▶ [ACTION ITEM]: Your task is to gather the lines below that hold the string "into".

▶ [Items from a dataset]:
· · · · ·
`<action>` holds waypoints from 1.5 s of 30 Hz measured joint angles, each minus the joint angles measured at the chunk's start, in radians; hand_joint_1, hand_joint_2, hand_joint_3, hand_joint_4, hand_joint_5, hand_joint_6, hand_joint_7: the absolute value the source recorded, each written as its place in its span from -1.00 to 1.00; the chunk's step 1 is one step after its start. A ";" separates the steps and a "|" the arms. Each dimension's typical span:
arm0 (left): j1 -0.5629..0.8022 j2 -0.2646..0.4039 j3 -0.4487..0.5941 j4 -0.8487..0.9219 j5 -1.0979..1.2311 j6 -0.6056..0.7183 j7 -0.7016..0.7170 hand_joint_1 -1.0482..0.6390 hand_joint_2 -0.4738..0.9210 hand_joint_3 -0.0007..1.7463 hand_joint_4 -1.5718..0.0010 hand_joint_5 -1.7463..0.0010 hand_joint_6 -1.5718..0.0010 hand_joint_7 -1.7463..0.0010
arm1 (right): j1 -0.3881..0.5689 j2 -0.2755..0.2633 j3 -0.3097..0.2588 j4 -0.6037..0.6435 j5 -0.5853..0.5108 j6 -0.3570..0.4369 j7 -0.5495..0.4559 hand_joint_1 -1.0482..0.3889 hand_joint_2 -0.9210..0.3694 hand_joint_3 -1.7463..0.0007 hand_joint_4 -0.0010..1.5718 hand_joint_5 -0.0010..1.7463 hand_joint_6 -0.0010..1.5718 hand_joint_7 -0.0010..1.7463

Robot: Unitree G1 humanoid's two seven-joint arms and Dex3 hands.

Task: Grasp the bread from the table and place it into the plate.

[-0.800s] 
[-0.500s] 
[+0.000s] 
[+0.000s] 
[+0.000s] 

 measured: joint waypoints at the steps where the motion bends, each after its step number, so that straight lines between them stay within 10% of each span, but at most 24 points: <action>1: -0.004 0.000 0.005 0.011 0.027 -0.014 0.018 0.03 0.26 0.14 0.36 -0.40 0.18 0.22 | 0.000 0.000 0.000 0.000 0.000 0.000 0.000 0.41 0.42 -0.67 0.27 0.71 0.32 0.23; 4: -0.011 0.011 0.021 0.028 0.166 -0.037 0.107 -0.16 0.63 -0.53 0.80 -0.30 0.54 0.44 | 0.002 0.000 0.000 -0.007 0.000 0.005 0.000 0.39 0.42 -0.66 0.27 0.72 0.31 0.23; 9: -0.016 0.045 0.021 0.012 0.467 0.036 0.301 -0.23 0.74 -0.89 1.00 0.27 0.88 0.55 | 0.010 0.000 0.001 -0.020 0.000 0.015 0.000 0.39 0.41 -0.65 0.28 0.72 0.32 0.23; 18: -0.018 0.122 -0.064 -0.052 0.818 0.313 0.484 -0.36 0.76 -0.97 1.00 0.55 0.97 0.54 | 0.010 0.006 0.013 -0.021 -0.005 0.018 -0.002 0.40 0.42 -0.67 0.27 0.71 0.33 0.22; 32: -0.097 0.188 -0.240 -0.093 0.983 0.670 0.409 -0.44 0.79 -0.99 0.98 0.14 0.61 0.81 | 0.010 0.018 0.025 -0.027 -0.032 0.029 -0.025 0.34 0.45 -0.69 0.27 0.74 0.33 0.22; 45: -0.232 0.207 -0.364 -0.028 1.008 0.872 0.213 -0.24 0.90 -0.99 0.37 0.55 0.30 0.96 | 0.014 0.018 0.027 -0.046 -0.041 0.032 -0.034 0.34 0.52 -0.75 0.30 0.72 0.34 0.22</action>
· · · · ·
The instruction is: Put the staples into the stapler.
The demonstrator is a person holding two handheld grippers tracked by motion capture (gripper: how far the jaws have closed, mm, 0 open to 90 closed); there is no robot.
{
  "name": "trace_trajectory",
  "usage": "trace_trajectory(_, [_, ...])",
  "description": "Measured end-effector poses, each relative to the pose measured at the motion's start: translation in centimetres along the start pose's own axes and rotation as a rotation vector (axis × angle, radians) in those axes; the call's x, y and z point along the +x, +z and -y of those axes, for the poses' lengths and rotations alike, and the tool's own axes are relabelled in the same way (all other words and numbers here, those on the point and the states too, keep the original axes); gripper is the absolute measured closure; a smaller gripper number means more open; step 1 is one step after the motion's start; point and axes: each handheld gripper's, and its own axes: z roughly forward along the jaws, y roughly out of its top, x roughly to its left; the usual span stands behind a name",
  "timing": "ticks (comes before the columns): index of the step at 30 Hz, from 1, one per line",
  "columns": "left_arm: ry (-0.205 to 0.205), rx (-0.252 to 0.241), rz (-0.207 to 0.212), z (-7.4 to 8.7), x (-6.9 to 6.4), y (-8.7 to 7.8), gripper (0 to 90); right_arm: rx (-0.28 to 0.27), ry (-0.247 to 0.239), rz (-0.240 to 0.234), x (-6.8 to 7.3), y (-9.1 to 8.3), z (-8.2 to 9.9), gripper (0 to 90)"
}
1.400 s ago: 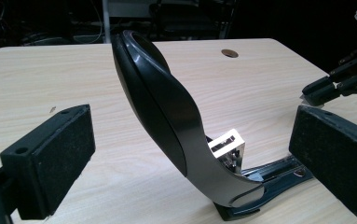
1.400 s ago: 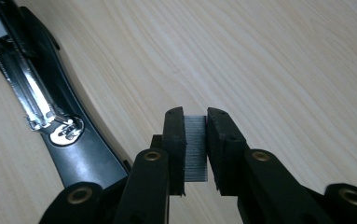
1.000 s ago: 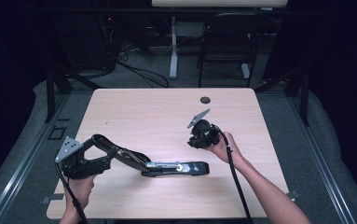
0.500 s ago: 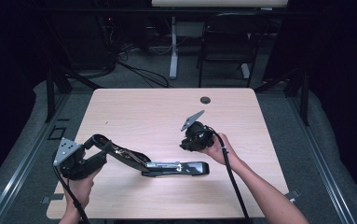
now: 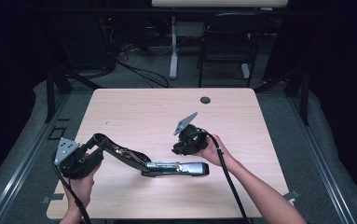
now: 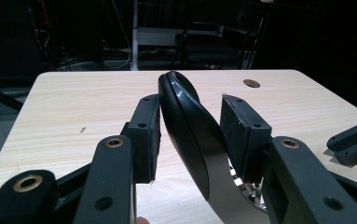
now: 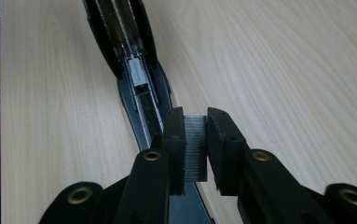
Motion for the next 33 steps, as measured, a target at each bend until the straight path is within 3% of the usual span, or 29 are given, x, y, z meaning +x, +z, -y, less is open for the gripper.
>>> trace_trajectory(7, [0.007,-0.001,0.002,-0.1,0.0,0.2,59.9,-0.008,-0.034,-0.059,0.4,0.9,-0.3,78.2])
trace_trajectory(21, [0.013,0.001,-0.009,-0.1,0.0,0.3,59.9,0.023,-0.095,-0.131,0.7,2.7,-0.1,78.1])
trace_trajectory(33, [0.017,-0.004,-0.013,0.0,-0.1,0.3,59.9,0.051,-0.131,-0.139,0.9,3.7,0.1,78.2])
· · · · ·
▶ [REPLY]:
Task: Grasp the bread from the table and place it into the plate.
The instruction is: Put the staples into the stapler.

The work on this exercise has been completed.